Zgodnie z obowiązującą procedurą asesorów sądowych, na wniosek KRS, powołuje prezydent na czas nieoznaczony. Rada, po otrzymaniu listy z nazwiskami aplikantów, którzy zdali egzamin sędziowski, może w ciągu dwóch miesięcy sprzeciwić się mianowaniu ich na stanowiska asesorskie. Wczoraj KRS nie skorzystała z tego uprawnienia wobec ani jednej z przedstawionych osób. A to oznacza, że już niedługo do sądów trafi mocne wsparcie kadrowe. O ile oczywiście prezydent wręczy im akty powołania.
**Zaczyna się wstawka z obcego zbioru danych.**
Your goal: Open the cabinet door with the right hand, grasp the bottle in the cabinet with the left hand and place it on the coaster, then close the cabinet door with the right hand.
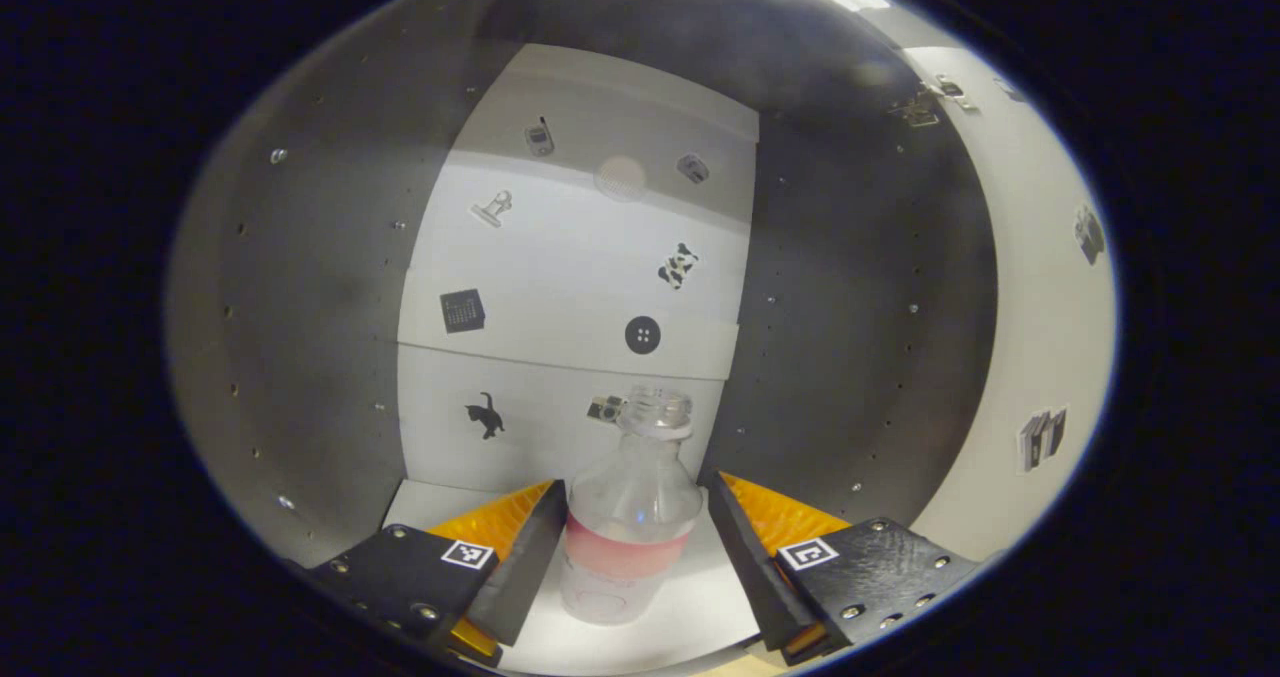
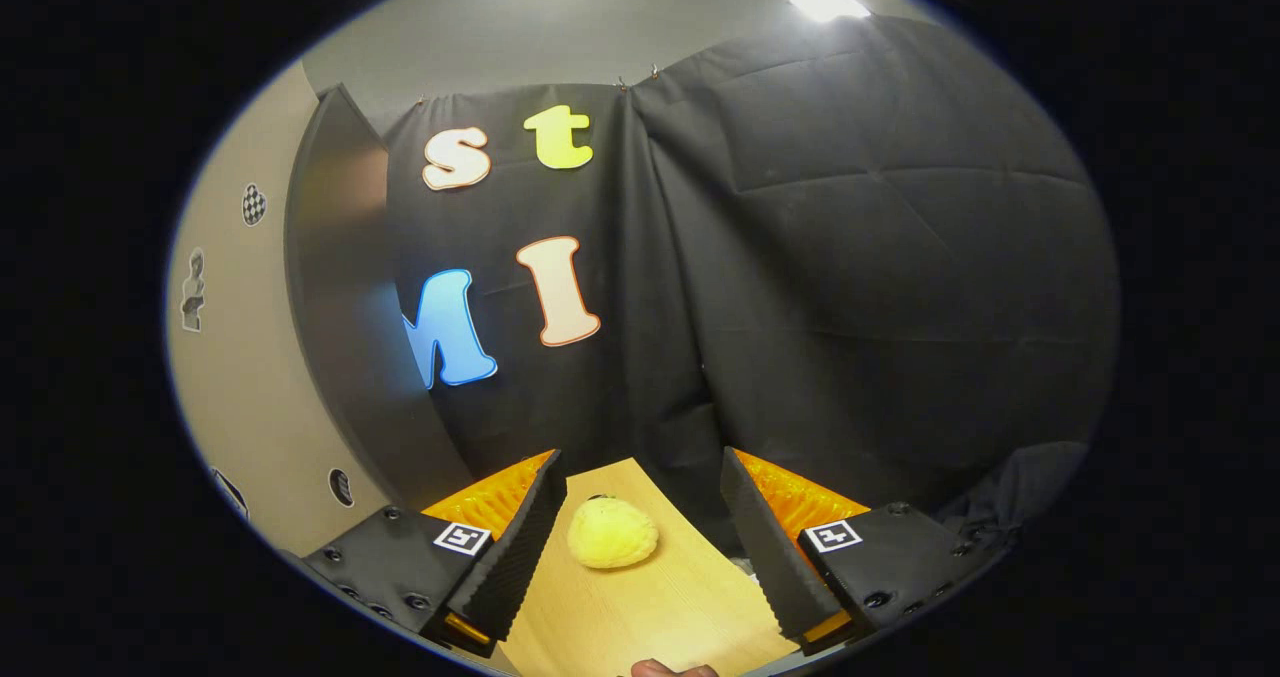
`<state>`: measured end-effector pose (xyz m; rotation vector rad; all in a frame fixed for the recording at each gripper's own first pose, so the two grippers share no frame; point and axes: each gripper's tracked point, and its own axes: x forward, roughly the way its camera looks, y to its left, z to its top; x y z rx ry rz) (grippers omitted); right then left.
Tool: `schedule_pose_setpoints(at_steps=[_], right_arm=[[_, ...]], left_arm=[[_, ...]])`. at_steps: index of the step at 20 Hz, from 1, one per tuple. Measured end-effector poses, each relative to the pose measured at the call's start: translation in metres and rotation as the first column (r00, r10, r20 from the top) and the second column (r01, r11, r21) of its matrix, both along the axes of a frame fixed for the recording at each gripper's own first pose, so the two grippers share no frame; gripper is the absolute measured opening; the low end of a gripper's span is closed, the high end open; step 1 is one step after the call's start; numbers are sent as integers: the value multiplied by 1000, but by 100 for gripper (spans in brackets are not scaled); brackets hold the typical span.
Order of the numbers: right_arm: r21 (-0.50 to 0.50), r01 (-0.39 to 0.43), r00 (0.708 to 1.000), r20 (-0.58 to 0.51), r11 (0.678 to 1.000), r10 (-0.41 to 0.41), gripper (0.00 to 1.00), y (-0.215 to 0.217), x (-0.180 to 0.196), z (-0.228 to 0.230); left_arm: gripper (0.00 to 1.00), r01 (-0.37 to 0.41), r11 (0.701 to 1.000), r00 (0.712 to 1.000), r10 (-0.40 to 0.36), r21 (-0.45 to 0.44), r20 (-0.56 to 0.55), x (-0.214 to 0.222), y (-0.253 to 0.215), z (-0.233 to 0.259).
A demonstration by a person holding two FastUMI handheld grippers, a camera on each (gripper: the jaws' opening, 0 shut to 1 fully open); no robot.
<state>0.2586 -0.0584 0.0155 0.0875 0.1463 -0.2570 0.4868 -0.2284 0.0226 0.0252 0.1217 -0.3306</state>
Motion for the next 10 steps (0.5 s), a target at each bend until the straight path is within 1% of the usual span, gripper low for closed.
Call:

Najwięcej asesorów, bo aż 27, trafić ma do sądów apelacji katowickiej. Niewiele mniej osób zacznie orzekać w apelacjach wrocławskiej i warszawskiej (odpowiednio – 22 i 20). Najmniej, bo zaledwie trzech nowych asesorów, pojawi się w sądach należących do apelacji rzeszowskiej.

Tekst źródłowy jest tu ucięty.